The next guy at the bar is going on about Iggy’s ‘Get a Life!’ ad campaign with the insurers Swiftcover.com. Apparently a few years ago, some British paper asked him about it. “This is so embarrassing. I was afraid you’d ask me that. This is so fucking embarrassing.” That didn’t stop him signing up for another round going on all the busses in London at the moment, this time featuring him arguing with a miniature puppet version of himself.

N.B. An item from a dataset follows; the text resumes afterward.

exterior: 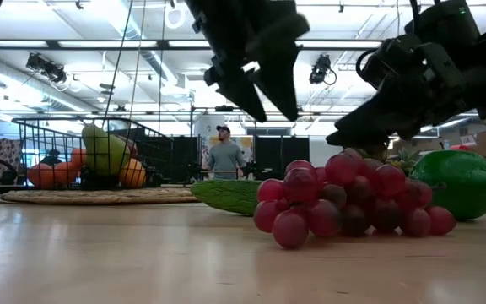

The stage is empty, its front lined with chicken wire and bits of brown glass, but someone left the lights on, hot pink and purple. On the way to the toilets, there’s two photocopied pieces of paper taped next to each other on the wall, the edges curled and browned like a serious smoker’s moustache. One’s got ‘M. Kelly, Detournement, 1970’ scrawled across the top, one paragraph circled: “A throwback to when rock and roll was entertainment for fraternity boys, not an
instrument for social change. It was a slap in the face to the audience. But they politely suffered through it, even hoopin’ and hollerin’ a bit.” In Kelley’s version they play ‘Louie, Louie’ three times in a row, to spite the audience. Iggy “played the audience like a fish.”
The other’s marked ‘L. Bangs, Blowtorch in Bondage, 77.’ In this version of the same gig, they give in to incessant audience calls for ‘Louie, Louie,’ playing a 45 minutes rendition, and making up varying insults of the crowd as improvised lyrics.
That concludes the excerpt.